Even looking at the most literal form of new life, a baby, there is so much joy to be found, for the child and for those in its life. I am not a parent, but I can also imagine all the fear surrounding the unknown of that child, but the child manages to bring joy into what is still frightening. I have also recently been thinking about the new life at the other end of the spectrum as well. My grandfather on my dad's side was a Lutheran pastor, and continued to supply-preach well after he retired. Recently, my dad came into possession of a large amount of his old sermons, organized by the Sunday or holiday in the liturgical year. My grandpa died in January 2011. My dad has been emailing the family a copy of a sermon for each day that my grandpa has a sermon written for. It has been nice to hear/read a sermon in English and understand it, but it has also been an unexpected gift to get to know my grandpa's theological voice as I have only ever gotten to know through my dad and his brothers (not having been super into theological discussions before I was 18). The sermon my dad sent out for Easter was from 2008 (my dad thinks the last sermon he ever gave on Easter) on John 20:1-16. The sermon is about Jesus' first words to Mary Magdalene, "Why are you crying?" Like any good preacher, he sums up the whole sermon in his last sentence:
"The first words of the risen Jesus are: “Why are you crying?” The living Jesus tells us He comes with His new life for us and to live it joyfully with us.

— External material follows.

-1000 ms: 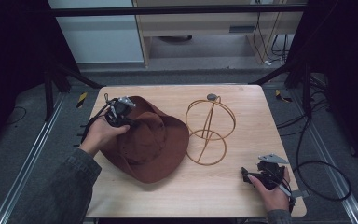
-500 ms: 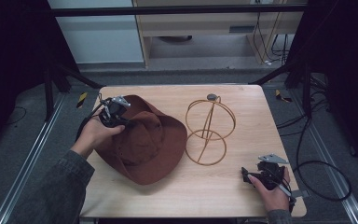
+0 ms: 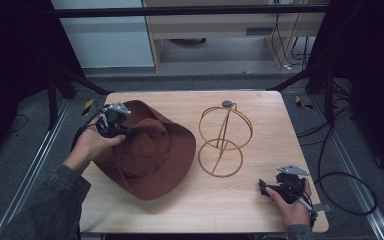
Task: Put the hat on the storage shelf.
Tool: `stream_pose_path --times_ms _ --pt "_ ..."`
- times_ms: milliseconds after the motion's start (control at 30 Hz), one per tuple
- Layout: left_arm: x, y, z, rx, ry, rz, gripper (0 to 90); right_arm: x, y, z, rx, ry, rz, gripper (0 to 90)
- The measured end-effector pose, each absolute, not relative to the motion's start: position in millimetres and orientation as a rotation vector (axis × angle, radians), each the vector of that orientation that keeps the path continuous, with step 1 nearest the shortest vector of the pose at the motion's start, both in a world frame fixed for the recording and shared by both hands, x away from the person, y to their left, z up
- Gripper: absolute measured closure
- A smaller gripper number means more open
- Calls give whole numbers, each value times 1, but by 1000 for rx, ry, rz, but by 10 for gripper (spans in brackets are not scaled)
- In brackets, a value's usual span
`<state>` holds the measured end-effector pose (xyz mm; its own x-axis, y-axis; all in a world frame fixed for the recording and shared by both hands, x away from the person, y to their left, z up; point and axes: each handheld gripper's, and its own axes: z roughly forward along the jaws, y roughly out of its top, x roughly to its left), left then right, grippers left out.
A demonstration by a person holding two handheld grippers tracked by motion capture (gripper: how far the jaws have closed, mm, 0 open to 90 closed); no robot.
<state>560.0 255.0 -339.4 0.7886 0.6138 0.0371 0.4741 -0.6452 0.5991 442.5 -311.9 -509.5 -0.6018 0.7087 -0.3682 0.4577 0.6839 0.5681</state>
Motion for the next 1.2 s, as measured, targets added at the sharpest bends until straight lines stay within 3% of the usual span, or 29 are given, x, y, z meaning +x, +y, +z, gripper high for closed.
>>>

There is now every reason for rejoicing and hope and confidence." (underlining done by my grandpa)
Reading this sermon, more than ever I reflect on that new everlasting life Jesus has gifted us by grace, through his death and resurrection. Jesus conquers death, the most unknown of any new life, and grants eternal life, which is still unknown, but that God grants us because God loves us, not because we deserve it. And even though this new life is scary and unknown, it surely must be joyful.
I am so grateful for the new life in Christ I have here in Hungary. I am glad for the families at the Anyaóvó that they have the opportunity for the joy of new life. In this new life, Jesus does not claim that it will be easy or pain free, but promises to live it joyfully with us. I don't know what the last two and a half months of this new life in Hungary will look like, or what my life in the States will resemble, or what comes next for my new friends from Afghanistan or for the kids I spend my afternoons with, but I know for me and hope for them, that it is forward in faith, with grace expectations, because by its nature, there is no new life, without the grace of God.